## WHAT THE TASK REQUIRES
An exact copy of the data is needed, but without any of its images.

## GIVEN ENTRIES
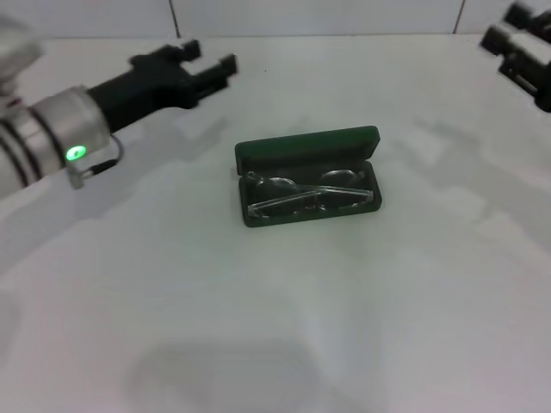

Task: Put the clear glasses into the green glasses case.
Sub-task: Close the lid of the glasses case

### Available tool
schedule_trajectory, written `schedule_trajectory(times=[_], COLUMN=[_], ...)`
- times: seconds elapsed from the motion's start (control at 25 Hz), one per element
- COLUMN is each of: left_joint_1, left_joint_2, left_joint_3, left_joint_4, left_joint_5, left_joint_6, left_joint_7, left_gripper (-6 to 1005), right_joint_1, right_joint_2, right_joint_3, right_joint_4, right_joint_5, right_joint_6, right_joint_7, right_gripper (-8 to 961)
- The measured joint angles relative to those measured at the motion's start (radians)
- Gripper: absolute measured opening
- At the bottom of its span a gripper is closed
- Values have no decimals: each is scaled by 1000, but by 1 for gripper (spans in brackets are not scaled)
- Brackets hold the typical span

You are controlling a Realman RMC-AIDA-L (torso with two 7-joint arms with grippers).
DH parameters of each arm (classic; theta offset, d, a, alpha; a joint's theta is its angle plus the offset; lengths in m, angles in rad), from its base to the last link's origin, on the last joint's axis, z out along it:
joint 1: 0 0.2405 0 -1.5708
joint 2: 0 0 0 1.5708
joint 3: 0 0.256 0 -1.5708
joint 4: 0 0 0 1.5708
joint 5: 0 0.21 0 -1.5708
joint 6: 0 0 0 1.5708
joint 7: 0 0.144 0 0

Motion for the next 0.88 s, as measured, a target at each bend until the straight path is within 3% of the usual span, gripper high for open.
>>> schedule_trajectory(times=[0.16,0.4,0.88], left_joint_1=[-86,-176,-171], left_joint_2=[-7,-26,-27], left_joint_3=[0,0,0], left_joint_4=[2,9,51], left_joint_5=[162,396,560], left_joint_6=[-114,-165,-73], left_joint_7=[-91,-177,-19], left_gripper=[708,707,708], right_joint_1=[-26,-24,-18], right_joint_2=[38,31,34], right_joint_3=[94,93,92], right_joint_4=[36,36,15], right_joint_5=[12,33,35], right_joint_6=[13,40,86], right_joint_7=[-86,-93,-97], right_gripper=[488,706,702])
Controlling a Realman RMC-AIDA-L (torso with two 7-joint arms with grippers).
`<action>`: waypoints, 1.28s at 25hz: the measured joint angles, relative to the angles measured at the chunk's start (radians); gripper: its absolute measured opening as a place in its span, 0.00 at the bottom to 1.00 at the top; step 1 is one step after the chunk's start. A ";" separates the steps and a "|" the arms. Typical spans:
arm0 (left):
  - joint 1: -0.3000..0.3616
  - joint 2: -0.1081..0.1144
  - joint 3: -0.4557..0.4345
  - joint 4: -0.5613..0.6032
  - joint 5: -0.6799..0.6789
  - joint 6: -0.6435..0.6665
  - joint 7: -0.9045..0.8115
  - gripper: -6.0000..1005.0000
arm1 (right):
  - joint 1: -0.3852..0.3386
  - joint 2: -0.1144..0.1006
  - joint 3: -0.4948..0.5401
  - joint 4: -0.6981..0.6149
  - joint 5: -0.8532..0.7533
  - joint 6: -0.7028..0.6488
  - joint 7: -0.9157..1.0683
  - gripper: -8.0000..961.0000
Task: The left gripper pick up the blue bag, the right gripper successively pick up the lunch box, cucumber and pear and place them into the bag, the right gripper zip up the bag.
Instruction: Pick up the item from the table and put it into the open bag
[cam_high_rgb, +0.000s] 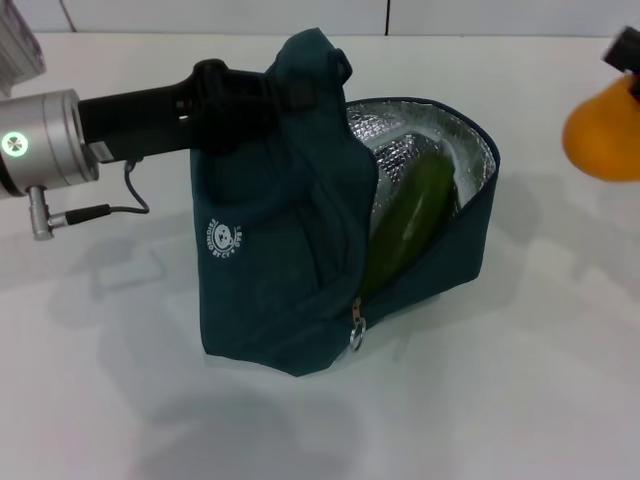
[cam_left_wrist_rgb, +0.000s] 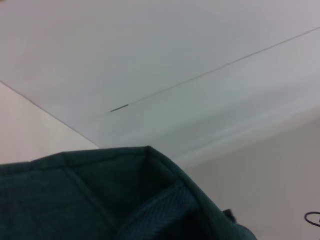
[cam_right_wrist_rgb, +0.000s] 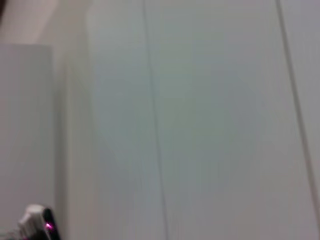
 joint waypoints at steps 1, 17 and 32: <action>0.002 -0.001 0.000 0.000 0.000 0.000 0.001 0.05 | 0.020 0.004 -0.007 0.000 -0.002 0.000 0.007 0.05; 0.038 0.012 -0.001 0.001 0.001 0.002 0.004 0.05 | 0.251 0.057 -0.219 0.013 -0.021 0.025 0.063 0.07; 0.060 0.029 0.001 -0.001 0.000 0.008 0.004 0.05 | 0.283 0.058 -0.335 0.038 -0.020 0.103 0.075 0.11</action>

## RESULT FOR THIS EXERCISE
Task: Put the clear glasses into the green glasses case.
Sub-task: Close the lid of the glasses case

### Available tool
schedule_trajectory, written `schedule_trajectory(times=[_], COLUMN=[_], ...)`
- times: seconds elapsed from the motion's start (control at 25 Hz), one per element
- COLUMN is each of: left_joint_1, left_joint_2, left_joint_3, left_joint_4, left_joint_5, left_joint_6, left_joint_7, left_gripper (-6 to 1005), right_joint_1, right_joint_2, right_joint_3, right_joint_4, right_joint_5, right_joint_6, right_joint_7, right_gripper (-8 to 961)
- The measured joint angles relative to those measured at the motion's start (radians)
- Gripper: absolute measured opening
- At the bottom of its span a gripper is closed
- Values have no decimals: each is scaled by 1000, but by 1 for gripper (spans in brackets are not scaled)
- Brackets hold the typical span

You are controlling a Realman RMC-AIDA-L (torso with two 7-joint arms with grippers).
DH parameters of each arm (classic; theta offset, d, a, alpha; a joint's theta is its angle plus the offset; lengths in m, angles in rad), from its base to the last link's origin, on the last joint's axis, z out along it:
joint 1: 0 0.2405 0 -1.5708
joint 2: 0 0 0 1.5708
joint 3: 0 0.256 0 -1.5708
joint 4: 0 0 0 1.5708
joint 5: 0 0.21 0 -1.5708
joint 6: 0 0 0 1.5708
joint 7: 0 0.144 0 0

Motion for the next 0.88 s, as measured, a target at each bend until the straight path is within 3% of the usual span, gripper high for open.
>>> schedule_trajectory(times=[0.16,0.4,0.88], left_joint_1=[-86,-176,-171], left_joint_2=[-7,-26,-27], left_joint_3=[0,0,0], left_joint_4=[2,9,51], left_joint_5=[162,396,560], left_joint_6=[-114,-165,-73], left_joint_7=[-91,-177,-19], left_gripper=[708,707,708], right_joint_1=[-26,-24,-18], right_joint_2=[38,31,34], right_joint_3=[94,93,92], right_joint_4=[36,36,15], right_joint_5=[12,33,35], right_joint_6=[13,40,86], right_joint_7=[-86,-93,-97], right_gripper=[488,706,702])
Controlling a Realman RMC-AIDA-L (torso with two 7-joint arms with grippers).
`<action>`: waypoints, 1.28s at 25hz: the measured joint angles, relative to the angles measured at the chunk's start (radians); gripper: its absolute measured opening as a place in its span, 0.00 at the bottom to 1.00 at the top; step 1 is one step after the chunk's start. A ";" separates the steps and a "|" the arms. Typical spans:
arm0 (left):
  - joint 1: -0.3000..0.3616
  - joint 2: -0.1081..0.1144
  - joint 3: -0.4557..0.4345
  - joint 4: -0.5613..0.6032
  - joint 5: -0.6799..0.6789
  - joint 6: -0.6435..0.6665
  - joint 7: -0.9045..0.8115
  - gripper: -6.0000..1005.0000
arm1 (right):
  - joint 1: -0.3852..0.3386
  - joint 2: -0.1144..0.1006
  - joint 3: -0.4948..0.5401
  - joint 4: -0.6981..0.6149
  - joint 5: -0.8532..0.7533
  - joint 6: -0.7028..0.6488
  - joint 7: -0.9157..1.0683
  - gripper: -8.0000..961.0000
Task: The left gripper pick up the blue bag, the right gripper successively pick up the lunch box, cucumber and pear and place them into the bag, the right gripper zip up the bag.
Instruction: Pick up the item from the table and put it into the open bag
[cam_high_rgb, +0.000s] 
[cam_left_wrist_rgb, +0.000s] 
[cam_right_wrist_rgb, +0.000s] 
 joint waypoints at steps 1, 17 and 32: <action>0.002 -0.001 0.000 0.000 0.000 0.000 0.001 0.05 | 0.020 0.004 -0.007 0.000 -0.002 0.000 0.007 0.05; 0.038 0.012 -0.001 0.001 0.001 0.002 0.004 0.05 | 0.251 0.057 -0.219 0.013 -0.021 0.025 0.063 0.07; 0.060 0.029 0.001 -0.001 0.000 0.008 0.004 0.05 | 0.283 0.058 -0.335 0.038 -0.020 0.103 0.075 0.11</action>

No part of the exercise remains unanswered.